Dissolution of Our Company

The dissolution of our company must be advised by a majority of our entire board of directors and approved by the affirmative vote of stockholders entitled to cast a majority of all of the votes entitled to be cast on the matter.

Advance Notice of Director Nominations and New Business

Our bylaws provide that, with respect to an annual meeting of stockholders, nominations of individuals for election to our board of directors and the proposal of other business to be considered by stockholders may be made only (1) pursuant to our notice of the meeting, (2) by or at the direction of our board of directors or (3) by a stockholder who was a stockholder of record both at the time of giving the notice required by our bylaws and at the time of the meeting, who is entitled to vote at the meeting on such business or in the election of such nominee and who has provided notice to us within the time period containing the information specified by the advance notice provisions set forth in our bylaws.

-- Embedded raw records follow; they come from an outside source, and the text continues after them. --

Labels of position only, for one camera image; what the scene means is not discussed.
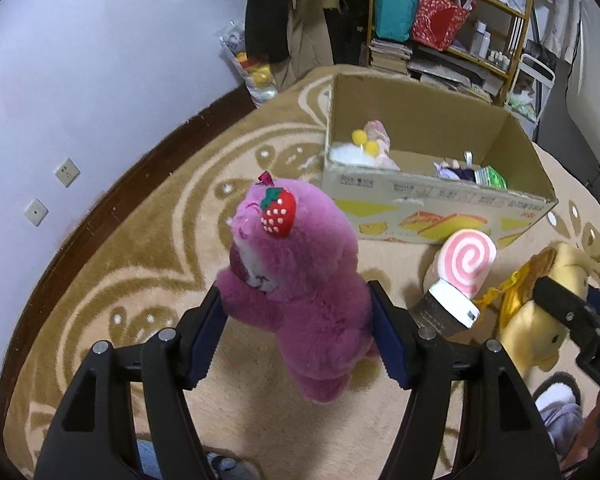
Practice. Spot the small black white box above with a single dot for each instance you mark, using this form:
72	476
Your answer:
445	310

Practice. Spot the pink plush bear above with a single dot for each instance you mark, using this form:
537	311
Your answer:
305	285

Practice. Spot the teal bag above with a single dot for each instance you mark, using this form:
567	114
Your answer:
392	10

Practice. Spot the wooden shelf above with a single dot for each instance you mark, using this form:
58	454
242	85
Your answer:
524	25

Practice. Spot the brown fuzzy slipper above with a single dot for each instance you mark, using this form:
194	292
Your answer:
567	385

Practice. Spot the beige patterned rug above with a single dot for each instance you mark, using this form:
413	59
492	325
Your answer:
130	285

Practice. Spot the green packet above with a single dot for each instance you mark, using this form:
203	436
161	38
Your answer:
490	177

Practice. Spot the stack of books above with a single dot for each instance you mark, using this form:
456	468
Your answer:
390	57

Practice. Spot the white wall socket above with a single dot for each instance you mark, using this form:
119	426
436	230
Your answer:
35	212
67	172

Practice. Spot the row of small bottles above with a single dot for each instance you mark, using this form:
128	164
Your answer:
500	57

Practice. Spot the white trolley cart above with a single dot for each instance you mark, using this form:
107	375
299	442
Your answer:
537	67

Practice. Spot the black hanging coat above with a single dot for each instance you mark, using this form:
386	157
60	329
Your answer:
267	10

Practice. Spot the blue patterned cloth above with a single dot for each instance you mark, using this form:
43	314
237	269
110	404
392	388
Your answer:
230	467

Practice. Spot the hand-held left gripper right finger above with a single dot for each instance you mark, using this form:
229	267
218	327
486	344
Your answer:
387	340

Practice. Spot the yellow plush toy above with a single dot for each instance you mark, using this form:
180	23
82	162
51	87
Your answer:
530	330

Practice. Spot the white bottles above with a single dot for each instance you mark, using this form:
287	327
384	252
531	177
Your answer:
480	40

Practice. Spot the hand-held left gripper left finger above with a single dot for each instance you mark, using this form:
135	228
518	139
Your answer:
205	340

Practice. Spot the beige hanging trousers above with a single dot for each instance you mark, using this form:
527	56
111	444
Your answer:
305	35

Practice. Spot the clear plastic bag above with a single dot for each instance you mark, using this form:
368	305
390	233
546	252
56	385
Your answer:
260	75

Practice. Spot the pink swirl roll plush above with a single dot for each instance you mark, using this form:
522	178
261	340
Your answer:
462	260

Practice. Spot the purple plush doll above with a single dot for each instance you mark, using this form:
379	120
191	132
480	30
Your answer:
452	170

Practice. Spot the pile of magazines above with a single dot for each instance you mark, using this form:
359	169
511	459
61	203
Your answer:
455	72

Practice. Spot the black hanging garment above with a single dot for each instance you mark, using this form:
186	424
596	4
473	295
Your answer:
347	25

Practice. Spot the cardboard box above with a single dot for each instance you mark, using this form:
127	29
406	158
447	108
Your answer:
430	220

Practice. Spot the red patterned gift bag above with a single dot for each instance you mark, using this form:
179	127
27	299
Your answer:
437	20

With respect to special meetings of stockholders, only the business specified in our notice of meeting may be brought before the meeting. Nominations of individuals for election to our board of directors may be made only (1) by or at the direction of our board of directors or (2) provided that the meeting has been called for the purpose of electing directors, by a stockholder who was a stockholder of record both at the time of giving the notice required by our bylaws and at the time of the special meeting, who is entitled to vote at the meeting in the election of such nominee and who has provided notice to us within the time period containing the information specified by the advance notice provisions set forth in our bylaws.

Anti-Takeover Effect of Certain Provisions of Maryland Law and of Our Charter and Bylaws

Our charter and bylaws and Maryland law contain provisions that may delay, defer or prevent a change in control or other transaction that might involve a premium price for shares of our common stock or otherwise be in the best interests of our stockholders, including business combination provisions, supermajority vote requirements and advance notice requirements for director nominations and stockholder proposals. Likewise, if the provision in our bylaws opting out of the control share acquisition provisions of the MGCL were rescinded or if we were to opt in to the classified board or other provisions of Subtitle 8, these provisions of the MGCL could have similar anti-takeover effects.

REIT Qualification

Our charter provides that our board of directors may authorize us to revoke or otherwise terminate our REIT election, without approval of our stockholders, if it determines that it is no longer in our best interests to continue to qualify as a REIT.